Meet the NSA spies shaping the future

NSA research concept - Ms Tech | Getty, NSA

Meet the NSA spies shaping the future
MIT Technology Review, February 1, 2022
by Patrick Howell O’Neill

“In his first interview as leader of the NSA’s Research Directorate, Gil Herrera lays out challenges in quantum computing, cybersecurity, and the technology American intelligence needs to master to secure and spy into the future.”


For someone with a deeply scientific job, Gil Herrera has a nearly mystical mandate: Look into the future and then shape it, at the level of strange quantum physics and inextricable math theorems, to the advantage of the United States.


Herrera is the newly minted leader of the National Security Agency’s Research Directorate. The directorate, like the rest of the NSA, has a dual mission: secure American systems and spy on the rest of the world. The budget is classified, a secret among secrets, but the NSA is one of the world’s largest spy agencies by any measure and Herrera’s directorate is the entire US intelligence community’s biggest in-house research and development arm. The directorate must come up with solutions to problems that are not yet real, in a world that doesn’t yet exist.


In his first interview since getting the job, Herrera lays out the tech—and threats—his group will now be focusing on. His priorities show how much the NSA’s targets are changing, balancing its work surveilling terror groups with an appreciation of how rapidly the geopolitical landscape has shifted in recent years. And he explains why the rise of new technologies, in terms of both threat and opportunity, are at the heart of what his group must contend with.

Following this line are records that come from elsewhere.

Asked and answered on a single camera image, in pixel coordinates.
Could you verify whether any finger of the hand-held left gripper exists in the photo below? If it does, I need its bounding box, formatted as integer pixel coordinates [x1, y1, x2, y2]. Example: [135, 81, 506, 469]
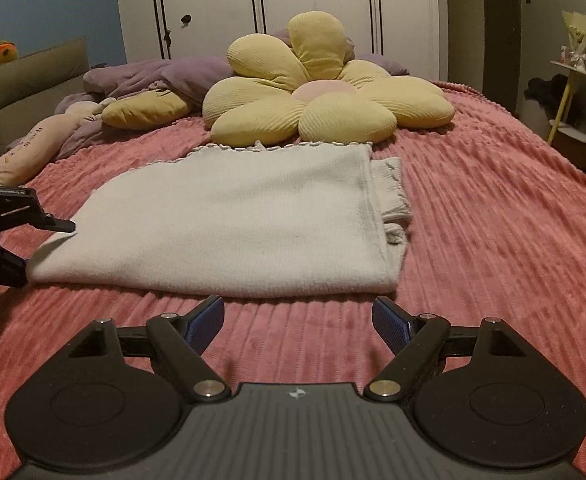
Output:
[0, 186, 77, 246]
[0, 243, 28, 289]

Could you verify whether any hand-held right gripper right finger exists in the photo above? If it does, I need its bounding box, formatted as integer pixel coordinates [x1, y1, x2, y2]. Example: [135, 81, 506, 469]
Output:
[365, 296, 525, 402]

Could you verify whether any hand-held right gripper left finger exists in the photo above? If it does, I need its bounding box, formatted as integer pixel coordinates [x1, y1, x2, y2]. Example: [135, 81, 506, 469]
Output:
[68, 295, 229, 402]

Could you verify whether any white ribbed knit sweater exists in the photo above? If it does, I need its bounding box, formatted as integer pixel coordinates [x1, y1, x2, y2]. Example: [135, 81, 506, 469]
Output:
[25, 141, 415, 304]

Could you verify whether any pink plush rabbit toy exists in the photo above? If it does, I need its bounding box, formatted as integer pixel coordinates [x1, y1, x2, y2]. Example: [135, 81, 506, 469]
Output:
[0, 97, 120, 192]

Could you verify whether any green padded sofa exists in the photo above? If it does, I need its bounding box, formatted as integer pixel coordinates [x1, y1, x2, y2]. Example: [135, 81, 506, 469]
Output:
[0, 37, 94, 172]

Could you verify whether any pink ribbed blanket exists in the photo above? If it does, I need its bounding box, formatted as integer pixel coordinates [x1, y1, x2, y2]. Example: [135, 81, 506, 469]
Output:
[0, 80, 586, 467]

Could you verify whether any yellow leaf pillow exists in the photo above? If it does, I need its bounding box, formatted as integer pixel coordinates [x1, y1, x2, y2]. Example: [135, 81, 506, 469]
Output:
[101, 91, 197, 130]

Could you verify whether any purple blanket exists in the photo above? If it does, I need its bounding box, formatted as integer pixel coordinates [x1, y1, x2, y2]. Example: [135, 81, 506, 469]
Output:
[55, 30, 410, 162]

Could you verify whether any yellow flower pillow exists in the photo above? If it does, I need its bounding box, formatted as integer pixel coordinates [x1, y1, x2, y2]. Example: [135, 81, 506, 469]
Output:
[202, 11, 457, 149]

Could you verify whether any yellow-legged side table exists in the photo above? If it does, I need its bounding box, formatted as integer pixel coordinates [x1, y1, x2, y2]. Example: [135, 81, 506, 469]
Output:
[546, 60, 586, 182]

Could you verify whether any dark cloth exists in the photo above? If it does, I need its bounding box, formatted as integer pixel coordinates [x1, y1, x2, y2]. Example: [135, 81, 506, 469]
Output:
[524, 74, 572, 121]

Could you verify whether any white wardrobe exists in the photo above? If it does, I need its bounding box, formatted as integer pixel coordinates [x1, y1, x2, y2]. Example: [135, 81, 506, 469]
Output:
[114, 0, 449, 82]

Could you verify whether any wrapped flower bouquet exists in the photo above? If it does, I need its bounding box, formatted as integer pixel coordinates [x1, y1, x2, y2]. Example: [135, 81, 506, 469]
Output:
[559, 9, 586, 73]

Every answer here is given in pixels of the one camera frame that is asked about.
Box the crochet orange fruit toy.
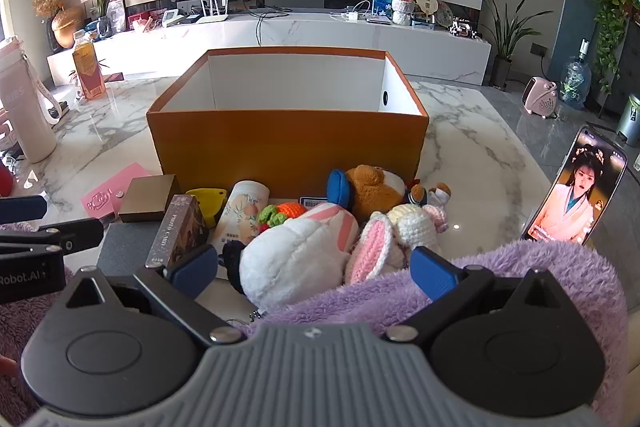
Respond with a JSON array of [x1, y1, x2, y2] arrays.
[[257, 201, 307, 234]]

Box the orange cardboard box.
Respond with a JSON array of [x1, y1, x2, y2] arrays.
[[146, 47, 430, 200]]

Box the small striped plush doll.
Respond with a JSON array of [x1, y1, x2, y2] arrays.
[[404, 180, 452, 214]]

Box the white ribbed vase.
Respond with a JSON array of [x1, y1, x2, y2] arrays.
[[392, 0, 416, 26]]

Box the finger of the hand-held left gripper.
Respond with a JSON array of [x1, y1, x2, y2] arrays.
[[0, 217, 105, 258], [0, 195, 49, 222]]

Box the dark printed card box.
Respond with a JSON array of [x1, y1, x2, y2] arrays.
[[145, 194, 210, 269]]

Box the red gift box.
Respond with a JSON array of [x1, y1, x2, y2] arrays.
[[127, 9, 167, 33]]

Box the black cable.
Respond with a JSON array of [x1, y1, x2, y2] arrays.
[[254, 6, 294, 48]]

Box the white router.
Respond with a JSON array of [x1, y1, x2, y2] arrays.
[[195, 0, 231, 24]]

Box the small brown box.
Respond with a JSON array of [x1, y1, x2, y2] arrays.
[[117, 174, 182, 224]]

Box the pink space heater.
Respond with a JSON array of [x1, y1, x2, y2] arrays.
[[521, 76, 560, 120]]

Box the white marble TV cabinet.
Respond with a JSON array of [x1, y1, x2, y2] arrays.
[[47, 11, 493, 88]]

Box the brown plush toy blue ear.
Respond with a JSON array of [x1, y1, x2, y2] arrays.
[[327, 164, 407, 222]]

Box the white plush rabbit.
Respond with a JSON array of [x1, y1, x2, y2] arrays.
[[238, 203, 359, 312]]

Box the purple fleece garment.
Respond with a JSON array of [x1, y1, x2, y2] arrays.
[[0, 221, 632, 427]]

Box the floral paper cup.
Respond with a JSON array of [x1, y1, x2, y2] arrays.
[[207, 179, 271, 254]]

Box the grey trash bin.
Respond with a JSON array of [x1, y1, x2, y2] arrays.
[[615, 93, 640, 142]]

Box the trailing vine plant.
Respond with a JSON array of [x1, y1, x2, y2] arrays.
[[580, 0, 640, 96]]

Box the pink card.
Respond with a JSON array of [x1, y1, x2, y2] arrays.
[[81, 162, 159, 221]]

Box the tall green potted plant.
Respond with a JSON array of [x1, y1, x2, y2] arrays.
[[475, 0, 539, 89]]

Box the pink and white water bottle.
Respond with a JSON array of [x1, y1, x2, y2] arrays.
[[0, 37, 71, 164]]

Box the yellow plastic piece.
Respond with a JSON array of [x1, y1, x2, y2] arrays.
[[185, 188, 229, 228]]

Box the black and white toy car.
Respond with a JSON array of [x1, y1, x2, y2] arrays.
[[449, 20, 484, 40]]

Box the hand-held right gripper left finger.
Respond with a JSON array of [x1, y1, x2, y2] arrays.
[[64, 244, 242, 346]]

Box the blue water jug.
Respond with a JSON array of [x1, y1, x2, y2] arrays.
[[559, 39, 594, 110]]

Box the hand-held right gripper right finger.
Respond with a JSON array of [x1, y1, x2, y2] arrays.
[[385, 246, 566, 344]]

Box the smartphone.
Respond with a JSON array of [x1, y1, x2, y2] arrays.
[[520, 124, 629, 248]]

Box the dark grey box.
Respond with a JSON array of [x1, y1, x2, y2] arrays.
[[97, 221, 167, 281]]

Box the gold vase with dried flowers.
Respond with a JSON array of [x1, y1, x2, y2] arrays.
[[32, 0, 87, 50]]

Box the white crochet bunny pink ears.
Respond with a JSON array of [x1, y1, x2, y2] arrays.
[[345, 204, 449, 286]]

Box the orange drink bottle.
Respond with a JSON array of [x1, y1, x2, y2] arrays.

Herrera takes the helm as the agency faces new challenges. The bipolar world of the Cold War belongs to the history books. The United States’ quick turn as a lone superpower is over. The new world is a messier one, defined by an emerging era of great power competition among nations like the United States, China, and Russia. Meanwhile, the NSA is still recovering from a massive set of leaks published nine years ago about global and domestic surveillance programs that set off a firestorm of criticism and calls for reform and changed the average American’s perception of the NSA. The companies that worked with them recoiled in embarrassment and anger. And it also changed the way the NSA operates.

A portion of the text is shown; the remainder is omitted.